The time-travel subgenre of science-fiction has a long pedigree that stretches back to H. G. Wells and arguably beyond.  A few well-known works hand wave away most of the science-fiction and instead focus on the historical fantasy that arises when the time-travel introduces anachronistic technology to the past.  The Conrad Stargard/Crosstime Engineer series by Leo Frankowski drops a modern engineer into Poland ten years before the Mongols arrive, for example.  More recently, Eric Flint flung a West Virginia mining town into the heart of the Thirty Years War.  Some authors drop the modern men into a fantasy realm to see how knowledge of black powder might change things.  Examples include H. Beam Piper’s Lord Kalvan of Otherwhen, in which a Pennsylvania cop slips into an alternate history where a priestly caste rules using the arcane knowledge of the sacred charcoal/sulfur/saltpeter recipe, and William R. Fortschen’s Lost Regiment, which plonks a Civil War era regiment of troops onto a wild planet ruled by hordes of iron age, giant nomadic aliens.  In each of these cases, the focus of the narrative revolves around the aftershocks of high-tech advances on low-tech societies, politics, and wars. 
While often classes as alt-history, these time-travel stories differ from pure alt-history in that they don’t change a historical event – as Harry Turtledove is wont to do – but drop modern man and his engineering knowledge into the past, or a near enough facsimile.  Instead of watching small changes ripple outward (or simply re-writing actual history with a few name swaps), these time-travel stories grapple with issues such as paradoxes, how the travelers’ knowledge of history can help or hinder their cause, and how the lack of modern infrastructure hampers any attempt to introduce high-technology into the low-tech world.
Robert Kroese’s Dream of the Iron Dragon takes things one step further by presenting a decidedly hard science-fiction universe where one unfortunate accident throws a starship back to Viking age Scandinavia. 
The full first half of the novel owes far more to the Campbellian style of science-fiction than to the meticulously researched historical novels where some digital tech thrown into the mix.  Our intrepid time-travelers don’t even set foot on Old Earth until a third of the way into the book, and they don’t start thinking about how to use their knowledge of advanced tech to build a way off Old Earth until the last quarter of the book.  All of the creative MacGuyver-fiction – the clever ways to work around the limitations of iron age tech and resources – that one might expect from an alt-history/time-travel novel don’t take the field until late in the game.  Most of the action on Old Earth takes the form of Vikings fighting over the sorts of things Vikings fight over, and the marooned space farers delicately balancing how to use of their limited supply of tech.
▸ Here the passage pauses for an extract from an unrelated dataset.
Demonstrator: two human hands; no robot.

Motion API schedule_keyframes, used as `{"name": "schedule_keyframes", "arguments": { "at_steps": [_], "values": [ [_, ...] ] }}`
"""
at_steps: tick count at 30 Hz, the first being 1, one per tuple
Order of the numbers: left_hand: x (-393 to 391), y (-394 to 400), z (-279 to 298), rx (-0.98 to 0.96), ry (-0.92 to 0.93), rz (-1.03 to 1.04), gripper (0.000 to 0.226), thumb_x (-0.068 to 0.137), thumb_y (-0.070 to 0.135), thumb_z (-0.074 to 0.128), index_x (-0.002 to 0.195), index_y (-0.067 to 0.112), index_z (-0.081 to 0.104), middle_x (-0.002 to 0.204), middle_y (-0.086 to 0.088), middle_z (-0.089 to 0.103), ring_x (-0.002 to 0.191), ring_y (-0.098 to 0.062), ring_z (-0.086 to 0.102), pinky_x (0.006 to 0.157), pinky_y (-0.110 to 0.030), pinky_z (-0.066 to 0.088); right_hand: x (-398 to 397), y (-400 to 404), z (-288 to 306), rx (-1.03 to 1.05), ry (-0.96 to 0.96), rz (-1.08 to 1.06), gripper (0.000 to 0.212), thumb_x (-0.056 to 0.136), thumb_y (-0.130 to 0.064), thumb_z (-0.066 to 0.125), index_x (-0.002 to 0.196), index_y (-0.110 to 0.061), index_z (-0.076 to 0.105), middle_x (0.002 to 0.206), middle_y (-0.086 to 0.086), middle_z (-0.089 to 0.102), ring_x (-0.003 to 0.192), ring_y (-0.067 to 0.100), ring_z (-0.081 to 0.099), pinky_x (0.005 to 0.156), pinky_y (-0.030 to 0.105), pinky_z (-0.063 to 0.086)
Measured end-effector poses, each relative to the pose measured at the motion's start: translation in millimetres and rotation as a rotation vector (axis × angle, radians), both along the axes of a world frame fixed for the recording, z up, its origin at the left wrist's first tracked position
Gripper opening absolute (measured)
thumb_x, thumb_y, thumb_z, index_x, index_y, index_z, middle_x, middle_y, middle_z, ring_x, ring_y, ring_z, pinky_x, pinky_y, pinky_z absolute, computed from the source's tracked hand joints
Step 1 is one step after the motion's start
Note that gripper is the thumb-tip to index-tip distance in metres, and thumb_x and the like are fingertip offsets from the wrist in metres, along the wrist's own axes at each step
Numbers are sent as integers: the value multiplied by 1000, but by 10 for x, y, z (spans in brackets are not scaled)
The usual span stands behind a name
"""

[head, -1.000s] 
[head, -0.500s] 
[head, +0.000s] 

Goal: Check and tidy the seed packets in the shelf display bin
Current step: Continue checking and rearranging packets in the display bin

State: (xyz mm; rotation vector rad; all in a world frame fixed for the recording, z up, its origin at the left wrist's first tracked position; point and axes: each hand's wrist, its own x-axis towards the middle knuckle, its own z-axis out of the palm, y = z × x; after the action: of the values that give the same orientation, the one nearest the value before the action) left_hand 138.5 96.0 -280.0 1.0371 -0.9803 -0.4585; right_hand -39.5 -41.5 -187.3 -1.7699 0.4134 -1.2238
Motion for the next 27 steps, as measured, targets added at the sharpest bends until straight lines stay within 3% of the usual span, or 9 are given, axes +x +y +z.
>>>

Which leaves Dream of the Iron Dragon as a strange mélange of genres.  It isn’t really hard sci-fi, and it isn’t really time-travel, and it isn’t really historical fiction, and it isn’t really MacGuyver-fiction.  It’s a narrative that slides back and forth across all three, and it does so in a natural and seamless manner that will please any open-minded reader who doesn’t sneer at works outside of the usual carefully proscribed genre boundaries.  It has enough “men with screwdrivers solving problems” to satisfy the Campbellians.  It has enough “modern men blasting screaming, charging Vikings” to satisfy the pulpsters.  It has enough “actual historical figures doing what they should when they should and where they should” to please the historical fiction crowd.  Dream of the Iron Dragon has enough of each to satisfy fans of any of those genres, but hidebound readers who can’t break out of their usual ruts should probably pass on it.
The glimpse at the earliest days of the Vikings packing up and moving south to warmer climes makes for an interesting central conflict.  The wash of civilizations back and forth across northern and western Europe at this time has always been a dark and foggy part of history classes where time-pressed teachers gloss over just how a few boatloads of Vikings can turn the backwaters of Normandy and Briton into powerhouses ready to take on Constantinople and the great Mediterranean powers just a few short centuries later.  Seeing that happen in real-time, and packaged in a fun adventure novel like this, provides a better handle for understanding the past than the usual dry history books.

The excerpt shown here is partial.